## Required action
From the line with "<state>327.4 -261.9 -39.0" through the line with "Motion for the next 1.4", inclusive, return each line of the data below exactly and leave the rest out.

━━━━━━━━━━━━━━━━━━━━

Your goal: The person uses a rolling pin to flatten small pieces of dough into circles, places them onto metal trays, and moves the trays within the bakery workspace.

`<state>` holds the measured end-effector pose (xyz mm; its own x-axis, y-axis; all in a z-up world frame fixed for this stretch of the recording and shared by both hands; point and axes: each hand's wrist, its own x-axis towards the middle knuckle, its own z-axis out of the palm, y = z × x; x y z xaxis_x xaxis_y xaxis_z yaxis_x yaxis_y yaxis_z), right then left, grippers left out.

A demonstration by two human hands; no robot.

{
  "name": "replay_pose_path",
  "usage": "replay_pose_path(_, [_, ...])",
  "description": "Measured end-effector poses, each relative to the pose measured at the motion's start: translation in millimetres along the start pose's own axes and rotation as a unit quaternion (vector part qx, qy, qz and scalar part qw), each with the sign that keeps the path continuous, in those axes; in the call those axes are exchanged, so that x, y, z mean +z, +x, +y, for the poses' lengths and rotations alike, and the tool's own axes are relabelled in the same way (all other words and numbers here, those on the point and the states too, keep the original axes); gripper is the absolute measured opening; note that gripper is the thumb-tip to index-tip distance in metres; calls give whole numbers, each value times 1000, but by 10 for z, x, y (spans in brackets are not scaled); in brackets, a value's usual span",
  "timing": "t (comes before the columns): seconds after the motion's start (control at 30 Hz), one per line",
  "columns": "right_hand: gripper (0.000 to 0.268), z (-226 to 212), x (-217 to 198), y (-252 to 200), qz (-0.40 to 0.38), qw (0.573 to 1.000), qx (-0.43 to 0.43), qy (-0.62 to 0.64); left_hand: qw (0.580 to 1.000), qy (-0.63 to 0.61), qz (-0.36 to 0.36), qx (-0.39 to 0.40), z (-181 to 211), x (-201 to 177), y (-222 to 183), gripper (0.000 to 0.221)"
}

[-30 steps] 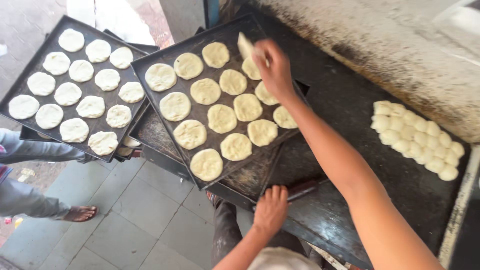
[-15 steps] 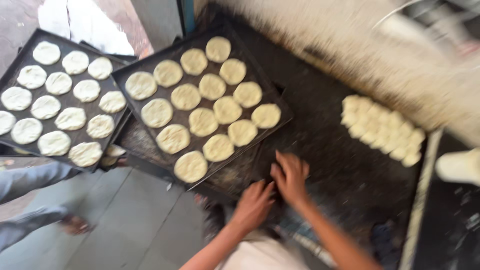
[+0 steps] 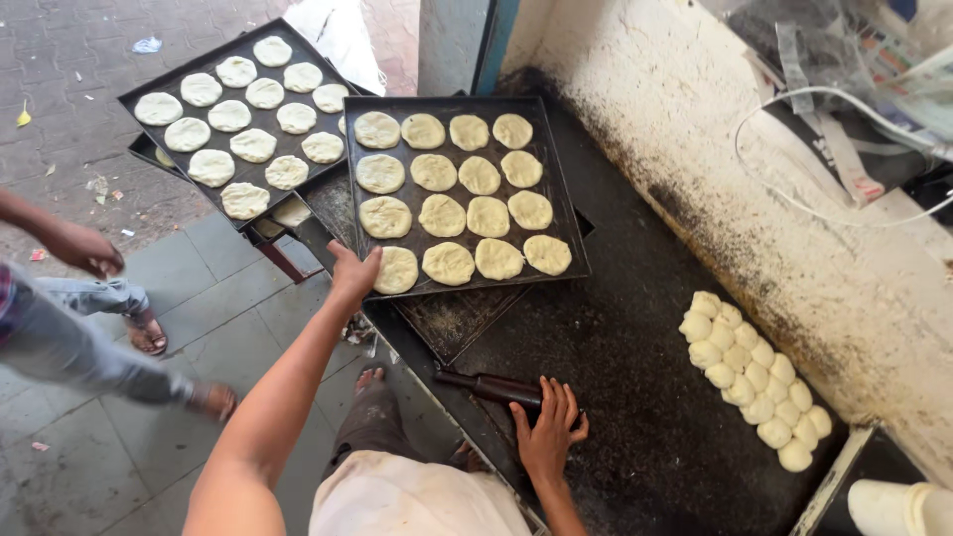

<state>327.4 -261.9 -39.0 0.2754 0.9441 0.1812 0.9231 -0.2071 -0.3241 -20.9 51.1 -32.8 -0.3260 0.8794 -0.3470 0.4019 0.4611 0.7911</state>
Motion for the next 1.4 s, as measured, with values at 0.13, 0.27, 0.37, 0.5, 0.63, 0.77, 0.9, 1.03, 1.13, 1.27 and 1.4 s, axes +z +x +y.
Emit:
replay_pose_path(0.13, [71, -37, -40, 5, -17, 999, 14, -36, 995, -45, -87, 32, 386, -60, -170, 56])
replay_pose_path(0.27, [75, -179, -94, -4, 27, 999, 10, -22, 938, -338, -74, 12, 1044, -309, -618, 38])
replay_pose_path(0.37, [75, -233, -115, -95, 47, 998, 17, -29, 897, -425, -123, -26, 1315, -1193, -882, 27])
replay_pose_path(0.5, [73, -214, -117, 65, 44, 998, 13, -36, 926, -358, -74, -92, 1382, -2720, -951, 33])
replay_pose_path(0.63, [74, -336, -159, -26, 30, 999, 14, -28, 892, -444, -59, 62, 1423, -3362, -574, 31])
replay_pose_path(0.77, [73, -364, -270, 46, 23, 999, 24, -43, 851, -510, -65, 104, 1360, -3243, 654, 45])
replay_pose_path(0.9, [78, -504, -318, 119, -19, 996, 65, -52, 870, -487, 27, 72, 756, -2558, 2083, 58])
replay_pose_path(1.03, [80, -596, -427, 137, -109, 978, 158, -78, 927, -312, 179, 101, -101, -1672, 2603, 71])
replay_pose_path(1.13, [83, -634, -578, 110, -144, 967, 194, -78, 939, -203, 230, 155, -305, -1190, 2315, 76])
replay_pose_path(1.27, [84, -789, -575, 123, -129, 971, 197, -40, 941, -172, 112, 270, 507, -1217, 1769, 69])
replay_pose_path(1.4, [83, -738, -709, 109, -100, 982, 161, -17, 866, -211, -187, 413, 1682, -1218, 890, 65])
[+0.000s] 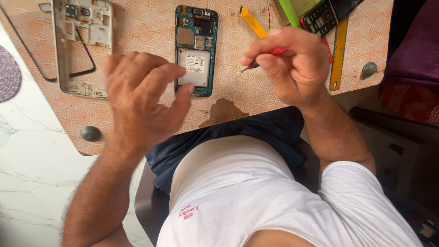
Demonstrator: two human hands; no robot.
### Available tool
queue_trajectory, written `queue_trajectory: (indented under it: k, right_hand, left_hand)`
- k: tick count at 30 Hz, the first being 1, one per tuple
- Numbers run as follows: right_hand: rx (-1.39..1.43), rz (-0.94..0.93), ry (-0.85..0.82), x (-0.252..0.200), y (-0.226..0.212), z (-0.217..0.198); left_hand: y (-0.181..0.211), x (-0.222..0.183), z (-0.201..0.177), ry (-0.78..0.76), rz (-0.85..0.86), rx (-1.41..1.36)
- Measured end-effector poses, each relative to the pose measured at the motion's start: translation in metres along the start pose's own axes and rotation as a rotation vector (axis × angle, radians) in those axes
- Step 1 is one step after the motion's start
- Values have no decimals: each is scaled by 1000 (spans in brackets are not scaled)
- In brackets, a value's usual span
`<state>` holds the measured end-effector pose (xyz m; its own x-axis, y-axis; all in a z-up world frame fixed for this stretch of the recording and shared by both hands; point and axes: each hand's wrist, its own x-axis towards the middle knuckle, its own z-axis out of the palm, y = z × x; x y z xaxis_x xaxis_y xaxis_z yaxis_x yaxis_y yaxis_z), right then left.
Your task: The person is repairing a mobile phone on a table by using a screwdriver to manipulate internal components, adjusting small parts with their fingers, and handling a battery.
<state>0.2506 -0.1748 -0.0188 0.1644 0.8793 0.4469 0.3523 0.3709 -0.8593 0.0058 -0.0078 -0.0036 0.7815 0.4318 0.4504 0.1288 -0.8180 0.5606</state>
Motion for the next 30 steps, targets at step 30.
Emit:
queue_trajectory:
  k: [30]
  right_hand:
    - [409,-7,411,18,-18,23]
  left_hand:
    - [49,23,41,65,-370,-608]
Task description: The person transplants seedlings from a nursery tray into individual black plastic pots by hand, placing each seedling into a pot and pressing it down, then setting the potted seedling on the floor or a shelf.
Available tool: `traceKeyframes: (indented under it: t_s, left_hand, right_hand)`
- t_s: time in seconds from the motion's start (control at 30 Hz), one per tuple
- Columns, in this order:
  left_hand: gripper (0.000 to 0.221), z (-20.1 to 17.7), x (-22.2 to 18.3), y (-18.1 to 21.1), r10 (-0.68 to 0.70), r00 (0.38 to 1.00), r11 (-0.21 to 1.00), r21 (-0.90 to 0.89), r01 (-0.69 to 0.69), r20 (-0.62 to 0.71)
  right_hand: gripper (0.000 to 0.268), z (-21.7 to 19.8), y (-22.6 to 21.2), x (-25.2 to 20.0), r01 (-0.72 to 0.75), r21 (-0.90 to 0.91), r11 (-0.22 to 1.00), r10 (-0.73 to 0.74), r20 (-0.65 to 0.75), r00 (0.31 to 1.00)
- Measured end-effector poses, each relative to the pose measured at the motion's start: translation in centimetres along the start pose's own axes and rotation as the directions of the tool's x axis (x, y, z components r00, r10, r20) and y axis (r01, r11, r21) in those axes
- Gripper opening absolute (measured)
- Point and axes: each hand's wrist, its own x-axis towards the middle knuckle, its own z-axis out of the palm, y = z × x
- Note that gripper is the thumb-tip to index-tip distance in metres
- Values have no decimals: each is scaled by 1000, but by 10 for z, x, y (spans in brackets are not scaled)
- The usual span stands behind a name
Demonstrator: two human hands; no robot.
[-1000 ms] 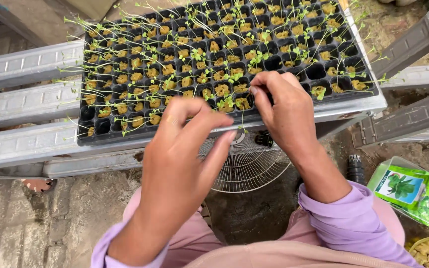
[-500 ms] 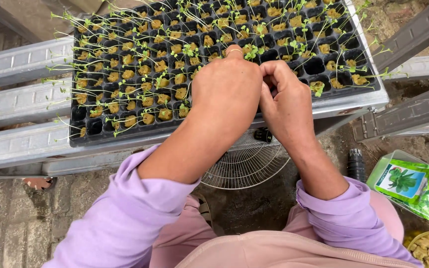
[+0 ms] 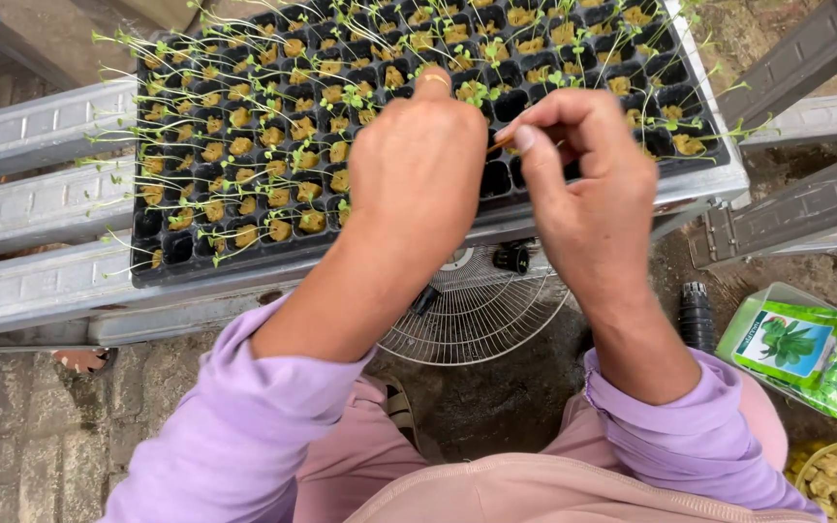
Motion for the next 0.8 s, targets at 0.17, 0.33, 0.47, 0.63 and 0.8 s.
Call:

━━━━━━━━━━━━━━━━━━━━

## Answer
<state>327.4 -261.9 -39.0 0.2754 0.9441 0.1812 0.9231 -0.2071 -0.3241 -20.9 51.1 -32.8 -0.3260 0.8794 -0.3470 0.4019 0.4611 0.7911</state>
Motion for the next 1.4 s, as measured, with values at 0.13, 0.27, 0.37, 0.5, 0.63, 0.77, 0.9, 1.03, 1.13, 1.27 and 1.4 s, axes +z +x +y.

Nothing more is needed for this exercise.